PROBLEM DETAILS
Among the records below, find the lines that contain "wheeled" and copy each of them.

-- RECORDS SUPPLIED follows --

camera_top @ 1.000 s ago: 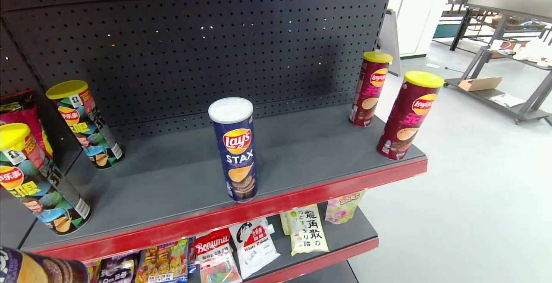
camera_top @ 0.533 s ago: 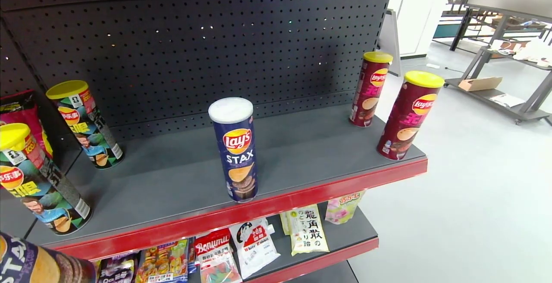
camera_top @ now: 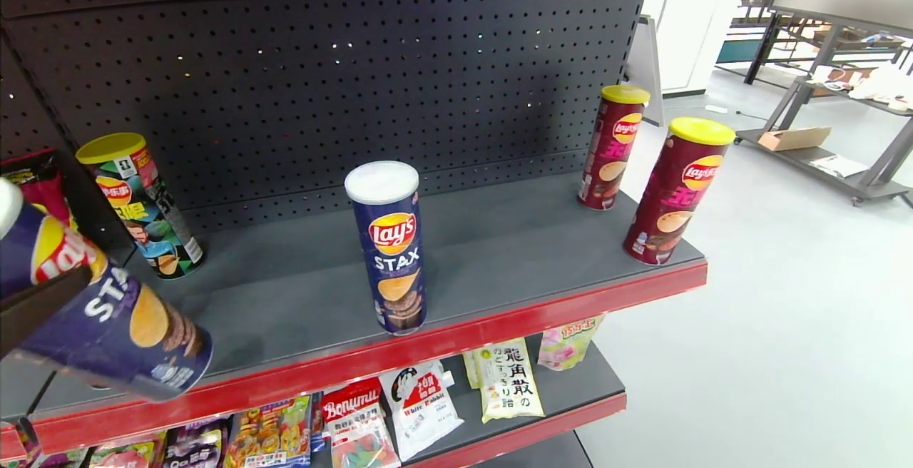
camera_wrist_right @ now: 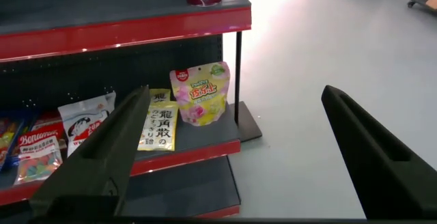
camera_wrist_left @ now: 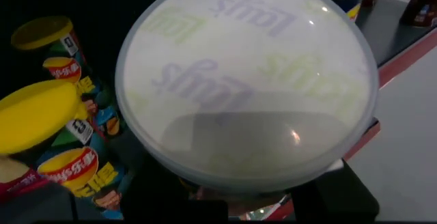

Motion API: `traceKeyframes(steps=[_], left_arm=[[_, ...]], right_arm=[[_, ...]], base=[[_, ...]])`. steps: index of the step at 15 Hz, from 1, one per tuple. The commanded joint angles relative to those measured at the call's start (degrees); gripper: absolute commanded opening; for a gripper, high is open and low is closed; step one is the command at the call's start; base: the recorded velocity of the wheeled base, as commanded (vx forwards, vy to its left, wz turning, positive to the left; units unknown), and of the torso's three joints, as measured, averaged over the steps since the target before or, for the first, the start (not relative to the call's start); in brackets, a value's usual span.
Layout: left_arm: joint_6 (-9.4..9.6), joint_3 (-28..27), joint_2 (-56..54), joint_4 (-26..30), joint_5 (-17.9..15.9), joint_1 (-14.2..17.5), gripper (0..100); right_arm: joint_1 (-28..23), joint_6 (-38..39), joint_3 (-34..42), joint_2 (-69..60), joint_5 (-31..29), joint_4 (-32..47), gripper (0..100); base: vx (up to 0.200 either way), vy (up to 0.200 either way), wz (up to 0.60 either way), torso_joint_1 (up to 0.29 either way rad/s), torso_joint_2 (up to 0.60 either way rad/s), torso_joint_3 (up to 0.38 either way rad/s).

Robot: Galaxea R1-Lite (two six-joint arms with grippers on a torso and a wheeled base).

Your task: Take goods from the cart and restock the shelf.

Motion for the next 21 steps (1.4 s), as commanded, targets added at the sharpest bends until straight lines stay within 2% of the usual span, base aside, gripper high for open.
traceKeyframes(steps=[1,4,7,9,11,14,16,18,21], left_arm=[[-0.18,-0.75,16.73,-9.90,0.01,-2.88,0],[-0.27,-3.04,26.57,-16.94,0.18,-3.85,0],[-0.97,-6.73,35.54,-23.97,1.33,-7.71,0],[-1.15,-10.07,40.02,-26.16,1.85,-8.59,0],[-2.29,-16.31,45.12,-26.87,1.94,-10.88,0],[-2.29,-22.29,50.21,-26.87,1.94,-11.67,0],[-2.38,-25.28,53.64,-26.69,5.02,-14.57,0],[-3.26,-28.97,57.07,-26.69,8.27,-16.33,0],[-3.35,-32.92,60.23,-26.43,8.44,-16.94,0]], right_arm=[[0.04,-0.04,0.01,-0.16,0.04,0.02,100],[0.04,-0.04,0.01,-0.16,0.04,0.02,100],[0.04,-0.04,0.01,-0.16,0.04,0.02,100],[0.04,-0.04,0.01,-0.16,0.04,0.02,100],[0.04,-0.04,0.01,-0.16,0.04,0.02,100],[0.04,-0.04,0.01,-0.16,0.04,0.02,100],[0.04,-0.04,0.01,-0.16,0.04,0.02,100],[0.04,-0.04,0.01,-0.16,0.04,0.02,100],[0.04,-0.04,0.01,-0.16,0.04,0.02,100]], base=[[0.000,0.000,0.00,0.000,0.00,0.000],[0.000,0.000,0.00,0.000,0.00,0.000],[0.000,0.000,0.00,0.000,0.00,0.000],[0.000,0.000,0.00,0.000,0.00,0.000],[0.000,0.000,0.00,0.000,0.00,0.000],[0.000,0.000,0.00,0.000,0.00,0.000],[0.000,0.000,0.00,0.000,0.00,0.000],[0.000,0.000,0.00,0.000,0.00,0.000],[0.000,0.000,0.00,0.000,0.00,0.000]])
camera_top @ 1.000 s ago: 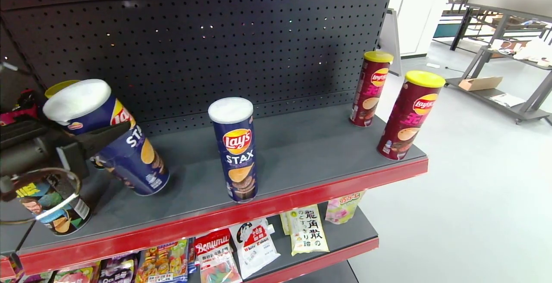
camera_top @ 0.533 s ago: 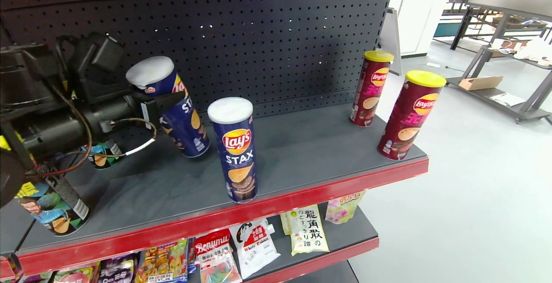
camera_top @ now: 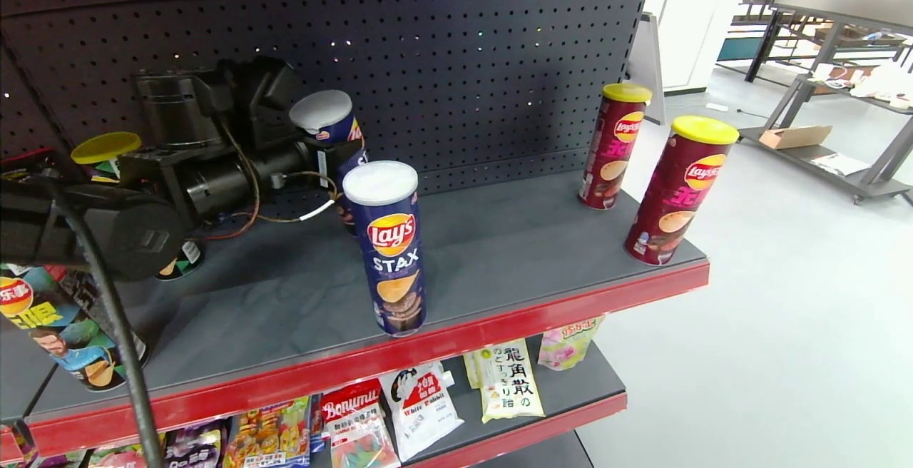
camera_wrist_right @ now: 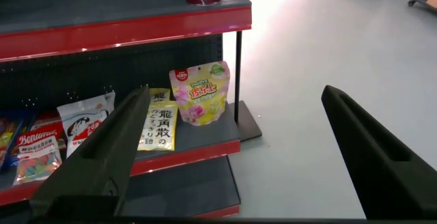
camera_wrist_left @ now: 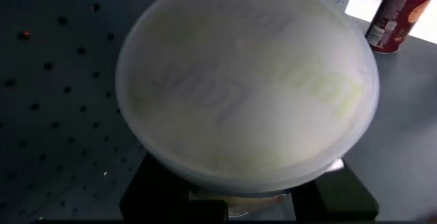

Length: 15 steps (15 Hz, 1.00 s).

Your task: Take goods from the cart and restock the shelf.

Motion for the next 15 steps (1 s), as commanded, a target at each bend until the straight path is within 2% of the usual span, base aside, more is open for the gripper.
traceKeyframes(steps=[1,4,10,11,12,15], left_arm=[[-0.25,-3.42,4.35,0.13,-0.04,-0.51,0],[0.28,-6.68,7.34,1.27,-0.04,-0.69,0],[0.54,-9.84,11.03,1.44,0.05,-1.39,0],[1.07,-10.28,11.21,1.71,-0.04,-1.30,0],[2.48,-10.81,11.21,2.67,0.05,-1.13,0],[2.92,-12.65,11.21,6.01,0.05,-1.13,0]], right_arm=[[0.04,-0.02,0.01,-0.05,0.04,0.00,100],[0.04,-0.02,0.01,-0.05,0.04,0.00,100],[0.04,-0.02,0.01,-0.05,0.04,0.00,100],[0.04,-0.02,0.01,-0.05,0.04,0.00,100],[0.04,-0.02,0.01,-0.05,0.04,0.00,100],[0.04,-0.02,0.01,-0.05,0.04,0.00,100]], base=[[0.000,0.000,0.00,0.000,0.00,0.000],[0.000,0.000,0.00,0.000,0.00,0.000],[0.000,0.000,0.00,0.000,0.00,0.000],[0.000,0.000,0.00,0.000,0.00,0.000],[0.000,0.000,0.00,0.000,0.00,0.000],[0.000,0.000,0.00,0.000,0.00,0.000]])
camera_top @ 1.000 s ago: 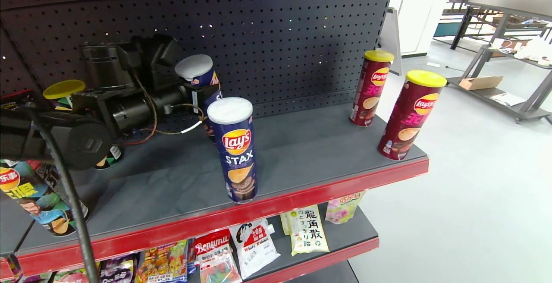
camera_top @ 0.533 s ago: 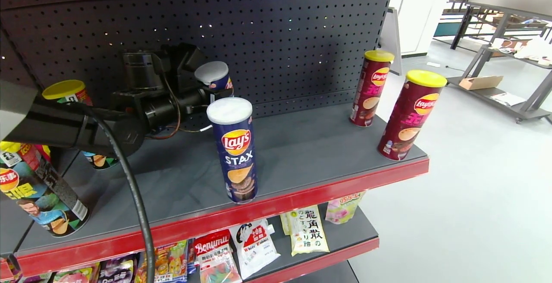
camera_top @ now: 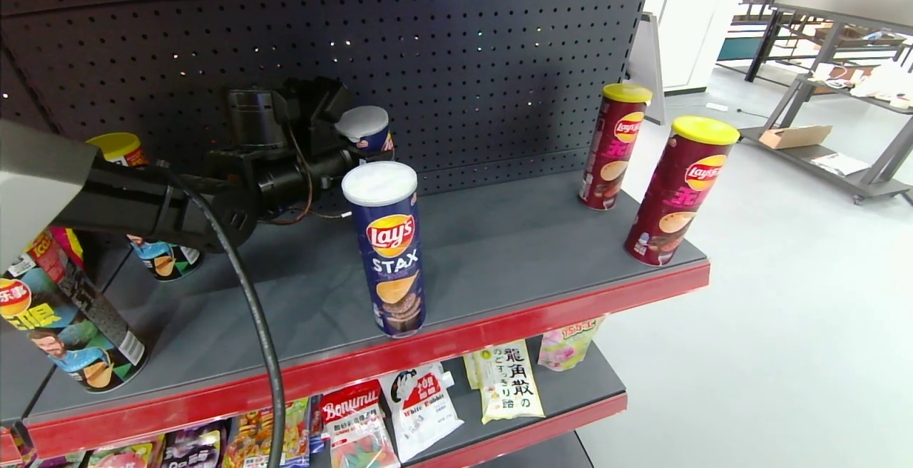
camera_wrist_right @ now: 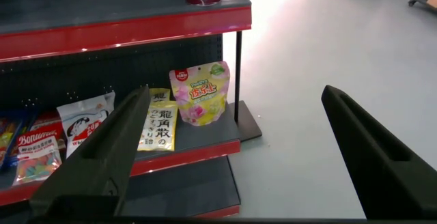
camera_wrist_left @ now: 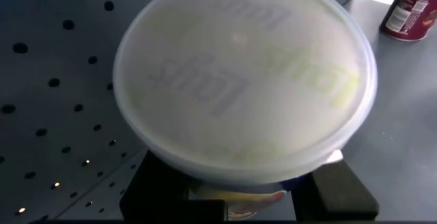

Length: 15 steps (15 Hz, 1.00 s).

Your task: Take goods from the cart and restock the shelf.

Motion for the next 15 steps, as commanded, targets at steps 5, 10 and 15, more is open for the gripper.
traceKeyframes(steps=[5,10,15], left_arm=[[-0.36,-2.16,-0.72,3.75,-0.13,0.09,0],[-0.27,-2.69,-2.83,6.48,-0.57,0.18,0],[-0.27,-1.02,-2.92,6.74,-0.48,0.71,0]], right_arm=[[0.02,-0.02,0.01,-0.02,0.02,0.02,100],[0.02,-0.02,0.01,-0.02,0.02,0.02,100],[0.02,-0.02,0.01,-0.02,0.02,0.02,100]], base=[[0.000,0.000,0.00,0.000,0.00,0.000],[0.000,0.000,0.00,0.000,0.00,0.000],[0.000,0.000,0.00,0.000,0.00,0.000]])
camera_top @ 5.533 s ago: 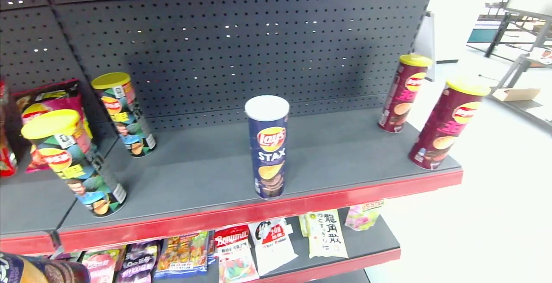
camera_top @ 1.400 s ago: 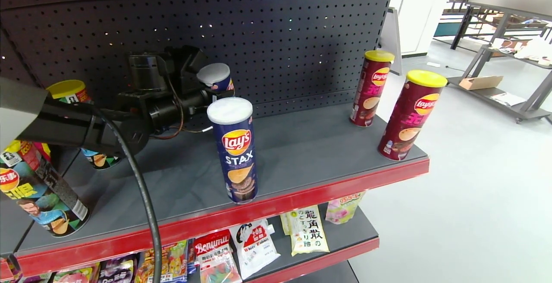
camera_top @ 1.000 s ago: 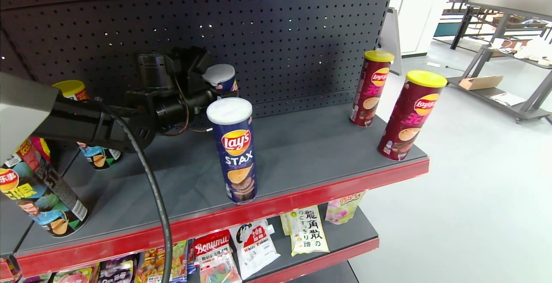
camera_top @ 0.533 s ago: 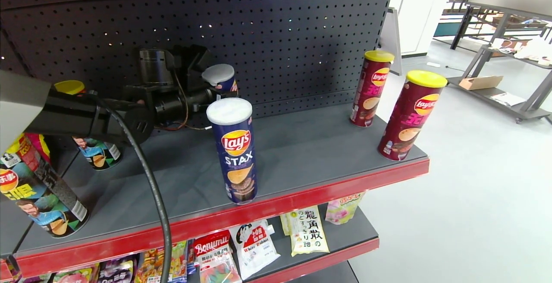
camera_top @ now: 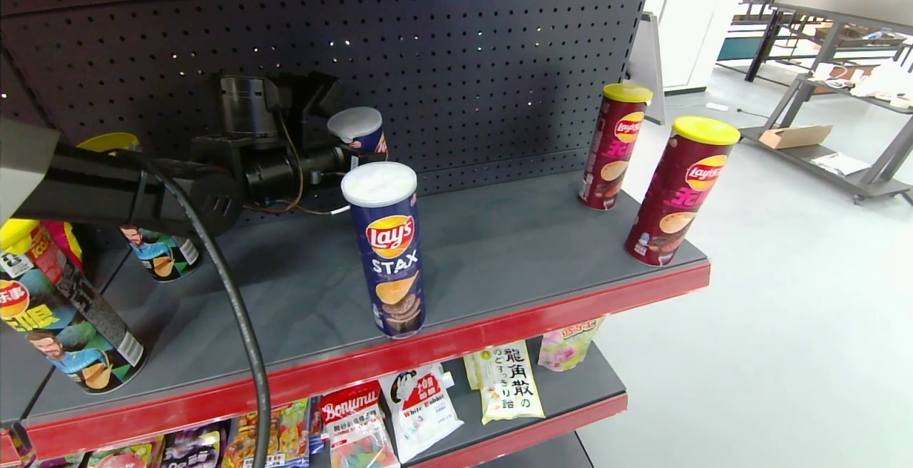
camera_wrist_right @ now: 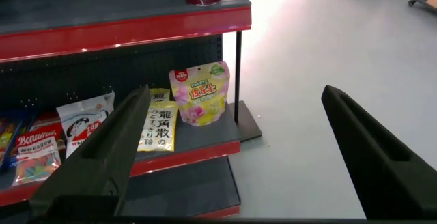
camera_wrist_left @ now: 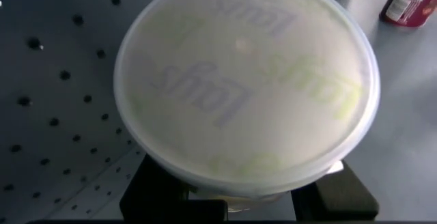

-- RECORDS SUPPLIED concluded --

EXERCISE OUTPUT
Motion API: `traceKeyframes(steps=[_], left_arm=[[_, ...]], right_arm=[[_, ...]], base=[[_, ...]])`. steps: index of the step at 15 Hz, from 1, one per tuple. The commanded joint angles relative to those measured at the call's start (degrees); gripper: absolute commanded opening; for a gripper, high is open and low is closed; step one is the command at the call's start; base: the recorded velocity of the wheeled base, as commanded (vx forwards, vy to its left, wz turning, positive to the left; units unknown), and of the torso's three joints, as measured, averaged over the steps since the target before or, for the first, the start (not relative to the call's start); in brackets, a value's usual span.
Robot: Galaxea R1-Lite (two six-joint arms with grippers on a torso and a wheeled base).

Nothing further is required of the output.